- Almond Township Location within the state of Minnesota Almond Township Almond Township (the United States)
- Coordinates: 45°27′20″N 96°26′12″W﻿ / ﻿45.45556°N 96.43667°W
- Country: United States
- State: Minnesota
- County: Big Stone

Area
- • Total: 34.8 sq mi (90.1 km^{2})
- • Land: 33.2 sq mi (86.0 km^{2})
- • Water: 1.6 sq mi (4.2 km^{2})
- Elevation: 1,138 ft (347 m)

Population (2000)
- • Total: 190
- • Density: 5.7/sq mi (2.2/km^{2})
- Time zone: UTC-6 (Central (CST))
- • Summer (DST): UTC-5 (CDT)
- FIPS code: 27-01126
- GNIS feature ID: 0663417

= Almond Township, Big Stone County, Minnesota =

Township in Minnesota, United States

Almond Township is a township in Big Stone County, Minnesota, United States. The population was 190 as of the 2000 census. Almond Township was organized in 1880.

==Geography==
According to the United States Census Bureau, the township has a total area of 34.8 sqmi, of which 33.2 sqmi is land and 1.6 sqmi (4.63%) is water.

The city of Clinton is entirely within this township geographically but is a separate entity.

===Major highway===
- U.S. Route 75

===Lakes===
- Cup Lake
- Eli Lake (south three-quarters)
- Lone Tree Lake (west quarter)
- Lysing Lake (vast majority)
- S Rothwell Lake (vast majority)

===Adjacent townships===
- Graceville Township (north)
- Moonshine Township (northeast)
- Malta Township (east)
- Otrey Township (southeast)
- Big Stone Township (south)
- Prior Township (west)
- Toqua Township (northwest)

===Cemeteries===
The township contains these three cemeteries: Clinton, Long Island and Saint Pauli.

==Demographics==
As of the census of 2000, there were 190 people, 61 households, and 42 families residing in the township. The population density was 5.7 people per square mile (2.2/km^{2}). There were 67 housing units at an average density of 2.0/sq mi (0.8/km^{2}). The racial makeup of the township was 100.00% White. Hispanic or Latino of any race were 1.05% of the population.

There were 61 households, out of which 34.4% had children under the age of 18 living with them, 63.9% were married couples living together, 1.6% had a female householder with no husband present, and 31.1% were non-families. 29.5% of all households were made up of individuals, and 16.4% had someone living alone who was 65 years of age or older. The average household size was 2.61 and the average family size was 3.29.

In the township the population was spread out, with 25.3% under the age of 18, 3.7% from 18 to 24, 20.5% from 25 to 44, 20.5% from 45 to 64, and 30.0% who were 65 years of age or older. The median age was 46 years. For every 100 females, there were 86.3 males. For every 100 females age 18 and over, there were 86.8 males.

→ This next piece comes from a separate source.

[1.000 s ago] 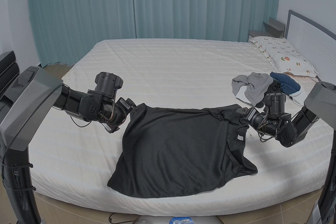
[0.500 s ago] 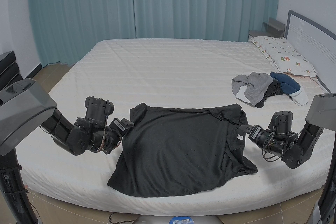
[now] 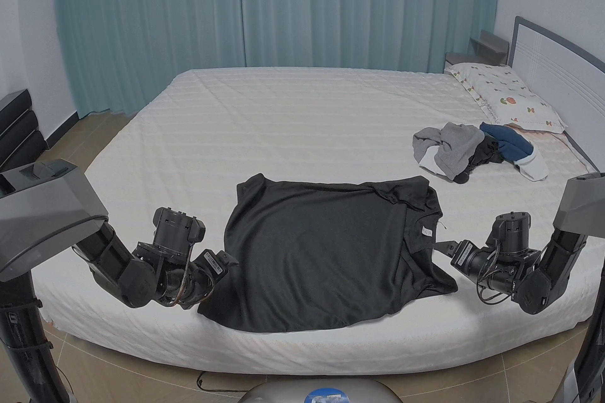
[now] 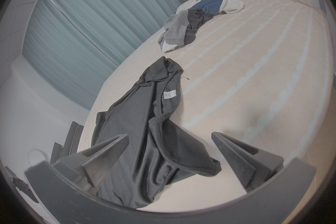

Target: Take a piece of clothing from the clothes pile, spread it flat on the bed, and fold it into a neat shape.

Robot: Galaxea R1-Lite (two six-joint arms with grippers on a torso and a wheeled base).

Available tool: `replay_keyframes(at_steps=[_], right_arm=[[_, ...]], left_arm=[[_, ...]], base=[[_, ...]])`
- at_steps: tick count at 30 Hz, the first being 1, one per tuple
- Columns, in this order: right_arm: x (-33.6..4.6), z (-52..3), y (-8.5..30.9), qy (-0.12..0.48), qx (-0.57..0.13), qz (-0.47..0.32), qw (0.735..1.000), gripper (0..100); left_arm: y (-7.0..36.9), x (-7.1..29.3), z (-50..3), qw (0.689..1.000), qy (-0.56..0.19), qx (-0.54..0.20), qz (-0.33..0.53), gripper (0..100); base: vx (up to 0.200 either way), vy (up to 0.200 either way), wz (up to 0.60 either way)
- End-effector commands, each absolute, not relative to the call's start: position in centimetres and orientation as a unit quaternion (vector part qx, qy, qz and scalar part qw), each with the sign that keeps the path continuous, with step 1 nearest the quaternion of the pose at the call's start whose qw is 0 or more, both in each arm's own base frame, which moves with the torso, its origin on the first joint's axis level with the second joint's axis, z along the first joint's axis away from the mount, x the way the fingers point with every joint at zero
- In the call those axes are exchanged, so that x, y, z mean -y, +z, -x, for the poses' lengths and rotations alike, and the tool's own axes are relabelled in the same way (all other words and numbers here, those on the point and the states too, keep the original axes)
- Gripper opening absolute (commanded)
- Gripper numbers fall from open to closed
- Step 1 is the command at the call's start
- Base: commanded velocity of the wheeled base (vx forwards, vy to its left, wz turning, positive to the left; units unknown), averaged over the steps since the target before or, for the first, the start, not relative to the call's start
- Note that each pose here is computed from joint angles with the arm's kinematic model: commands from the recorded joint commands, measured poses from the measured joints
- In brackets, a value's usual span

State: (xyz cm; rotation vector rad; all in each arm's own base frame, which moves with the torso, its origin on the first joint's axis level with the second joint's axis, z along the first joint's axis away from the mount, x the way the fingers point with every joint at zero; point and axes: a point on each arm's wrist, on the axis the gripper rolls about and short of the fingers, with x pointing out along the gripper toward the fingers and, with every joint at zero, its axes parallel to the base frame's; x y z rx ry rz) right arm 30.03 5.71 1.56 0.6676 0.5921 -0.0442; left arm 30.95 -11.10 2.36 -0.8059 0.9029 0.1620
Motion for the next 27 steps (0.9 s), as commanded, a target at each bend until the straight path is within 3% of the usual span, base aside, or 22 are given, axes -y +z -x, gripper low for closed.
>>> replay_keyframes(at_steps=[1,22,23,27], right_arm=[[-5.5,-29.8,1.8,-0.024,-0.285,-0.323,0.902,100],[-5.4,-29.6,1.5,-0.025,-0.295,-0.322,0.899,100],[-5.4,-29.6,1.5,-0.025,-0.296,-0.322,0.899,100],[-5.3,-29.3,1.4,-0.028,-0.301,-0.32,0.898,100]], left_arm=[[1.7,10.8,-30.5,0.82,0.086,-0.433,0.363,100],[-1.3,10.6,-30.8,0.823,0.119,-0.451,0.324,100],[-1.4,10.6,-30.8,0.823,0.119,-0.453,0.323,0],[-1.6,10.6,-30.8,0.822,0.122,-0.454,0.322,0]], base=[[0.0,0.0,0.0],[0.0,0.0,0.0],[0.0,0.0,0.0],[0.0,0.0,0.0]])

The median income for a household in the township was $43,750, and the median income for a family was $48,438. Males had a median income of $31,042 versus $18,125 for females. The per capita income for the township was $16,141. None of the families and 8.0% of the population were living below the poverty line, including no under eighteens and 28.6% of those over 64.